- Etexts and Archives
A consideration of the development of digital resources in Victorian Studies, and how these might influence the research of the future, raises more questions and points for clarification than it provides answers. We might therefore begin with a list of more generic observations that might be divided into two: those related to ICT and those related to academic studies (and in Victorian Studies, we immediately come up with the series of discipline differences: the way art history, literary criticism, or historiography might make use of ICT will vary enormously – my background is in literary criticism and most that I have to say will relate to that subject). Digitisation is a specialist field in its own right; non-specialists will most likely interact with it in two ways, as users of resources or as part of teams engaging in multi- or inter-disciplinary research.
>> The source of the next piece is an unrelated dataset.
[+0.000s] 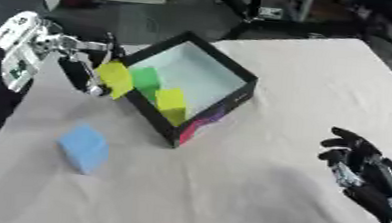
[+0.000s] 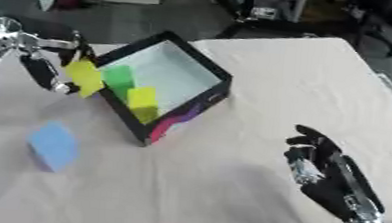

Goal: Pick up objects on the table and place them in the box.

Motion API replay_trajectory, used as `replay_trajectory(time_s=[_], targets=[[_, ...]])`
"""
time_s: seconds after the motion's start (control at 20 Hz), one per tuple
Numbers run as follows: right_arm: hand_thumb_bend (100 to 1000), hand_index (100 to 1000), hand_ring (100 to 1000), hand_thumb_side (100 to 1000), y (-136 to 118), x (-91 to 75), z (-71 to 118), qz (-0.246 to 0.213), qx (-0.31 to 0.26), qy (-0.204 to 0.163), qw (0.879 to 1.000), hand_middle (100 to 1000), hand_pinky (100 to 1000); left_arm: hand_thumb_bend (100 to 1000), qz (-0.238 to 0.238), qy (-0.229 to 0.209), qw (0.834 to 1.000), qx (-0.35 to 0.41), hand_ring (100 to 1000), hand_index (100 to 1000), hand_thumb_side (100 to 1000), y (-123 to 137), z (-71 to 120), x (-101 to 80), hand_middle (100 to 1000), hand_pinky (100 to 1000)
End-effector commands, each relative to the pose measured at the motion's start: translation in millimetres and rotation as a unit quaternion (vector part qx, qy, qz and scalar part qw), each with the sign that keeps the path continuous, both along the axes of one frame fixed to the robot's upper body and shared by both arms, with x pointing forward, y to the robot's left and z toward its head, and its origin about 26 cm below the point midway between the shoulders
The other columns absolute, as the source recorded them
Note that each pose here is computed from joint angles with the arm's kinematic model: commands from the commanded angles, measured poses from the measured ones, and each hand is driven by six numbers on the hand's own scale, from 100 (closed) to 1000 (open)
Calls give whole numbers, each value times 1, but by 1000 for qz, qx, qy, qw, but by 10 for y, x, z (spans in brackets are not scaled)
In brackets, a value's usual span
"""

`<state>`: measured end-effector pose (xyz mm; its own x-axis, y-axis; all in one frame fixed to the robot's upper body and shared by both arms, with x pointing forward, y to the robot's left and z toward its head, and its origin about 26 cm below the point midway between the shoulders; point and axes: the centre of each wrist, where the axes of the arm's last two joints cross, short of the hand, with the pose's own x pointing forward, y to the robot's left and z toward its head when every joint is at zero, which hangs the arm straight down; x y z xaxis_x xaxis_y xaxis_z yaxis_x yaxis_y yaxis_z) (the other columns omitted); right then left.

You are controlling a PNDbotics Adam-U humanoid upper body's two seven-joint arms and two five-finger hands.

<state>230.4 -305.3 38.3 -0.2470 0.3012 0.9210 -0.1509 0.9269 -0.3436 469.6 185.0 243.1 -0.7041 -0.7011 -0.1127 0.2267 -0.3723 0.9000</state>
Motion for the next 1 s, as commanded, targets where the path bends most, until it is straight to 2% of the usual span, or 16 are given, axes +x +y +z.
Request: replay_trajectory(time_s=[0.05,0.15,0.25,0.3,0.35,0.45,0.5,0.55,0.6,0.8,1.0], targets=[[100,891,662,421,-12,24,56,7,-6,-9,1000,695,827,251,-22,-32,999,-9,578,794,144,-260,338,19,627,693],[100,891,662,421,-8,33,63,8,-5,-11,1000,696,827,278,-12,-32,999,-28,628,831,212,-446,296,69,679,719],[100,891,662,421,-7,35,64,7,-4,-11,1000,695,827,325,1,-19,999,-41,709,866,330,-621,141,110,747,749],[100,891,662,422,-8,36,65,7,-4,-11,1000,696,827,335,9,-12,999,-46,730,874,352,-699,47,126,765,760],[100,891,662,422,-8,37,65,7,-3,-11,1000,696,827,363,18,-6,999,-49,747,885,423,-748,-37,141,784,769],[100,891,662,422,-5,39,64,7,-3,-11,1000,696,827,390,40,-2,998,-52,775,898,495,-793,-176,163,818,783],[100,891,662,422,-2,41,64,8,-3,-11,1000,696,827,425,52,-3,997,-52,789,907,573,-804,-241,170,838,789],[100,891,662,422,-1,42,64,9,-3,-11,1000,696,827,430,64,-5,997,-52,791,908,585,-811,-297,176,840,791],[100,891,662,421,0,42,64,9,-3,-11,1000,696,827,466,75,-8,996,-51,812,925,724,-815,-346,180,868,805],[100,891,662,421,1,43,64,10,-2,-11,1000,696,827,466,107,-32,993,-45,812,925,724,-894,-500,170,868,805],[100,891,662,421,2,43,64,10,-2,-11,1000,696,827,466,112,-58,991,-37,812,925,724,-925,-632,174,868,805]])
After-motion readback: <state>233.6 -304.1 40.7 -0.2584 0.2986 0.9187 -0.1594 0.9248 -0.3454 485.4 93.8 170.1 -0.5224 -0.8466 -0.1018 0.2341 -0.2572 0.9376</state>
ICT in Humanities research might also loosely be split into two: the use of internet-based platforms to host resources of different kinds – e-texts, hypertexts, visual resources, searchable databases – and the use of computers to analyse and interrogate materials – usually in the form of a database of some kind. Hence, we start with a question of what we mean by 'digitisation' and how this actually relates to our research: at the moment, most 'digital' activity is focused on the creation of resources and any overt research element usually considers how a resource might advance upon the simple practice of making available a text as a document to be read (an e-text).
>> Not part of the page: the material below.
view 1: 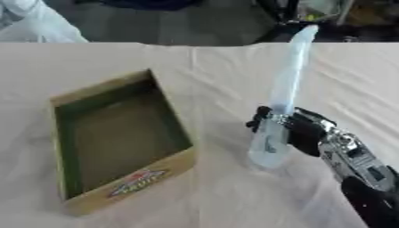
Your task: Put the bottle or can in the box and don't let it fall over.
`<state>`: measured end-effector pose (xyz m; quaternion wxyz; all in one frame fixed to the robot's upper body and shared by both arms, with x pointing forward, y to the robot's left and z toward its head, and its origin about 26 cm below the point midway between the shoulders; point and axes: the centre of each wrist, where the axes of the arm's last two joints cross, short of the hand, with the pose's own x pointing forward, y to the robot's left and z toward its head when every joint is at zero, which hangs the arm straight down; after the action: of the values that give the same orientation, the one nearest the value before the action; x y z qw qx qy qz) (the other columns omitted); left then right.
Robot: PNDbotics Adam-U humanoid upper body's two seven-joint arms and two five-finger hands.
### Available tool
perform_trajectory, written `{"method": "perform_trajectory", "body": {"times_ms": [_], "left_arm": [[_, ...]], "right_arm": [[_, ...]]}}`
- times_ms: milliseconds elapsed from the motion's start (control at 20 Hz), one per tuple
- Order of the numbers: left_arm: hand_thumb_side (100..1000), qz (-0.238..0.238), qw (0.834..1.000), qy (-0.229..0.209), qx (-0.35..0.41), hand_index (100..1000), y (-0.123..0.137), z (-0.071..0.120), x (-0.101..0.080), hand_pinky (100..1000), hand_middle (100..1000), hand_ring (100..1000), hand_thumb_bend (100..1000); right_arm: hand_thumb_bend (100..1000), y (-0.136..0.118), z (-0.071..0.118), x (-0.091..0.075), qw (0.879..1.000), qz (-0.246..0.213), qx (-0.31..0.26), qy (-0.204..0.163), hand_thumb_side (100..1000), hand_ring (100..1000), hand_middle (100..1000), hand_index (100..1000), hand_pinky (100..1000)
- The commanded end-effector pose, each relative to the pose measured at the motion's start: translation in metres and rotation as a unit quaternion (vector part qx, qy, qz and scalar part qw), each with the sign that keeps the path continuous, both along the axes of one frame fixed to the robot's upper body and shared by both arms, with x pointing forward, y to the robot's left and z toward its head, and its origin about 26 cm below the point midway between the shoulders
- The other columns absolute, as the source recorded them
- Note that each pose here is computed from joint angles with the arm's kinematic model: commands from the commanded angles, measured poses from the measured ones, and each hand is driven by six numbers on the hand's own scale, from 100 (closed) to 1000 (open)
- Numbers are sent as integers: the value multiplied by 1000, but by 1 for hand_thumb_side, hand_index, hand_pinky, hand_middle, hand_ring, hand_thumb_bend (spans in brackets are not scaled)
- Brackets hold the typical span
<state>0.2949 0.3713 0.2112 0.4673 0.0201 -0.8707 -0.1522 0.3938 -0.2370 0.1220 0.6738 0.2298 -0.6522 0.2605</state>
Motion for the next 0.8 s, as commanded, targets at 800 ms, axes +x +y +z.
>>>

I say 'simple practice', but of course, this in itself is not without complexities: an e-text could be a Word document, a .txt document, a pdf, or web-mounted file with HTML or XML mark-up. You might have to download the whole text and read it as a linear document scrolling down through the pages; or it might be web-readable and require you to click to turn pages or move from chapter to chapter or poem to poem. It might be searchable, and if it is, it might be searchable for keywords only, or for specific sets of pre-marked generic categories or terms, or both. In editorial terms, as a literary product, it might bear no trace of its origins as a published text and not inform you of when it was published or what edition it is drawn from. Or it [End Page 88] might contain all the publishing history you could desire and draw your attention to variants and revisions. The vast majority of scholars know how to read the signs of a publishing history in a text when we have it as a published book on our desk; but far fewer know how to determine the provenance and status of an e-text. Our main engagement with digitisation at present is to transfer materials that we have in printed form into electronically-based formats, and the variety of formats that could be used is the main focus of our research. What format we choose will determine the kinds of questions a scholar can subsequently demand of the text.
Creating an e-text is far harder and much more complex than most people assume. Those of us who have experience of scanning a word document via a flatbed scanner will perhaps think this a strange assertion – it is almost like making a photocopy these days: an image can be scanned, resized, and put up on our university VLE in minutes. A text can also be posted as an image file, but using a basic OCR package and turning it into an e-text, is also pretty simple. If this proves fiddly, and the text is not long, typing it into Word and then uploading it is always an option. However, these kind of resources are deeply problematic and not the way to create extensive academic archives. Sustainability is a key concept here. It may be fine to post a document in Word now, but in 50 years' time, will it still be readable? If it's short, you can do it again with whatever is the norm in 50 years' time, but...